● **EXERCISE AIM**
Once the line with "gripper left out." is found in the entries below, print it and each following line exactly, stopping after the line with "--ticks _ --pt"; print nothing else.

● **TASK INPUT**

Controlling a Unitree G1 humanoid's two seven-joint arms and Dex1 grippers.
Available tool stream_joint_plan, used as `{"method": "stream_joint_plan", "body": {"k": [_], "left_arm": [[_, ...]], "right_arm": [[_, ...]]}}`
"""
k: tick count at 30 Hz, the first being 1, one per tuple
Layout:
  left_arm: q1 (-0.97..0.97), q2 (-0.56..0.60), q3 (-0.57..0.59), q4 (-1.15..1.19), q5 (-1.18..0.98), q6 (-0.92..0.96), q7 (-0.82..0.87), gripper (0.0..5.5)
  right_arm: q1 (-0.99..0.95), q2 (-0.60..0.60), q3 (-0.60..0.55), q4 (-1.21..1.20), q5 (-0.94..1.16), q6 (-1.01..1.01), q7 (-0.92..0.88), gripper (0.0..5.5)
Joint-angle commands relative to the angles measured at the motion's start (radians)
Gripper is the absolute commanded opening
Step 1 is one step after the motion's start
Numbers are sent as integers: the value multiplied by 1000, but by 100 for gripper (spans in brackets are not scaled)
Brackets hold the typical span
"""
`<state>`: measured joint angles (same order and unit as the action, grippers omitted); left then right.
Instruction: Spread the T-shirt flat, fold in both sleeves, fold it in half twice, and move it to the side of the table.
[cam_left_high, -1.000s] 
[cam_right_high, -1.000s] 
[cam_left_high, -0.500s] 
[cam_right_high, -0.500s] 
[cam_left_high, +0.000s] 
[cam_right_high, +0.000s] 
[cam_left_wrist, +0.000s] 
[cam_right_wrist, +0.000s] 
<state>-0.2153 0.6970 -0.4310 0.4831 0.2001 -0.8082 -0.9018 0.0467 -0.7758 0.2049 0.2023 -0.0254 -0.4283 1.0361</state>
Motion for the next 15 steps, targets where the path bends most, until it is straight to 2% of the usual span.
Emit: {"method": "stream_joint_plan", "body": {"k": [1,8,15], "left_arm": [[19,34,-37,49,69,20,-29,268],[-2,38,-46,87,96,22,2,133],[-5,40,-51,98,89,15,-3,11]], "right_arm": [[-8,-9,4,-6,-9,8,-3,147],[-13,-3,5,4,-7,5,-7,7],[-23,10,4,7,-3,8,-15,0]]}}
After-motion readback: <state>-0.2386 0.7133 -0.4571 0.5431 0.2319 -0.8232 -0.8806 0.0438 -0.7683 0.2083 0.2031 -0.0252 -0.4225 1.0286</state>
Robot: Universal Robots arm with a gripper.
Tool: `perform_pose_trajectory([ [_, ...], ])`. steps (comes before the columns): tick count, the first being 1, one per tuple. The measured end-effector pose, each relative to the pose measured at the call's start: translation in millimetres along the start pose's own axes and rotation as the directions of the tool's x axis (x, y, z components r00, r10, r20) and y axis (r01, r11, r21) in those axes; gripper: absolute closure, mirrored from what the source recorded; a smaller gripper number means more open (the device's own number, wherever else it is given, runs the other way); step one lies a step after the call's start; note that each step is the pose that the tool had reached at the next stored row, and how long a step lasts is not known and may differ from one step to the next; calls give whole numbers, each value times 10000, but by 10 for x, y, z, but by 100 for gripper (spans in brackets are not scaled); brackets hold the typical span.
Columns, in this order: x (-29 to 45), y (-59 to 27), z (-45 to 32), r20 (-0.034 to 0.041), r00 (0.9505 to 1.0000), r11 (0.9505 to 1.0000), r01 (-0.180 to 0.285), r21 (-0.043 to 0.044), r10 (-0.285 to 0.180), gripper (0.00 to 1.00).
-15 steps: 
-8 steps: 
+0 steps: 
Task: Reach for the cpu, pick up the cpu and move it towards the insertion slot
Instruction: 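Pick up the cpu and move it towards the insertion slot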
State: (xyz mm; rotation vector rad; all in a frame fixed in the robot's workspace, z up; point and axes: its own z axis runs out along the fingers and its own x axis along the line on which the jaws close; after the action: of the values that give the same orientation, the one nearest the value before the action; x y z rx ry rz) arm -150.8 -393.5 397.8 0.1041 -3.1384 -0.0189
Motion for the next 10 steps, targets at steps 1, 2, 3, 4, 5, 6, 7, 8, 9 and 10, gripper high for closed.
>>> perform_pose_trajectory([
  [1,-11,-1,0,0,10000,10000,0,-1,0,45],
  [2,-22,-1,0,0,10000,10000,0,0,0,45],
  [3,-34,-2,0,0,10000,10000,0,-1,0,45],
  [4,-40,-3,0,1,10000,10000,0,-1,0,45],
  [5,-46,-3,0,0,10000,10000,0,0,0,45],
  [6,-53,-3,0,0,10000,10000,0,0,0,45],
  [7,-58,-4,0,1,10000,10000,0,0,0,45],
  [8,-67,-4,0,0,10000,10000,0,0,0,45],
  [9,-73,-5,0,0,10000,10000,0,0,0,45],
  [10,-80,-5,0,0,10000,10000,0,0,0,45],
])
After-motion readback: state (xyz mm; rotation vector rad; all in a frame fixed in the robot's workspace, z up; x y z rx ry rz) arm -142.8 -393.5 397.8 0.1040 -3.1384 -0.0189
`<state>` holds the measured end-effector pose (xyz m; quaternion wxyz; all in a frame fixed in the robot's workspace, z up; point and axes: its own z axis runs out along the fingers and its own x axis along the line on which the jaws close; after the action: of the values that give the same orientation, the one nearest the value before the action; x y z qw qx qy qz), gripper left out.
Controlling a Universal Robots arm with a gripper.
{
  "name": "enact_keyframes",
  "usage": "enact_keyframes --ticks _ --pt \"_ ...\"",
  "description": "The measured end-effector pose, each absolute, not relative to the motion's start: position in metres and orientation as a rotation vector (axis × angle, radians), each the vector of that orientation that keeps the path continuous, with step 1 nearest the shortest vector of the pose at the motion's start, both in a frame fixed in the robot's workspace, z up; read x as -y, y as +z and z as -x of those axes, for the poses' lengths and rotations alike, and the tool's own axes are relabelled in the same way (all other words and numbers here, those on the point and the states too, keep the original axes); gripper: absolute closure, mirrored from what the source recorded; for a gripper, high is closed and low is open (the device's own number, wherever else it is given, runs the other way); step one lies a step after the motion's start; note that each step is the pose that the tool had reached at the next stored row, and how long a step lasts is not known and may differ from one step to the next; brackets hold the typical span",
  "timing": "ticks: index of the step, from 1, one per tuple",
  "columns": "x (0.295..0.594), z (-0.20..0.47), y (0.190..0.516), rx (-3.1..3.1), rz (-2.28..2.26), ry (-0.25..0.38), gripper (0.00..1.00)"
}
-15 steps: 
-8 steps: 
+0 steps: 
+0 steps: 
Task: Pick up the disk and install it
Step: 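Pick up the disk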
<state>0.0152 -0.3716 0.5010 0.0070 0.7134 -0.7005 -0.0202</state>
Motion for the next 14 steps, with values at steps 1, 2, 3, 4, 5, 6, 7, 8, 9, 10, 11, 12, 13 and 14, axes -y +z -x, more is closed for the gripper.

● **RESPONSE TO THIS TASK**
`<state>` holds the measured end-effector pose (xyz m; quaternion wxyz; all in a frame fixed in the robot's workspace, z up; point and axes: its own z axis runs out along the fingers and its own x axis along the line on which the jaws close; after the action: of the values that give the same orientation, the one nearest the value before the action; x y z qw qx qy qz), gripper left out.
Controlling a Universal Robots arm with a gripper.
{
  "name": "enact_keyframes",
  "usage": "enact_keyframes --ticks _ --pt \"_ ...\"",

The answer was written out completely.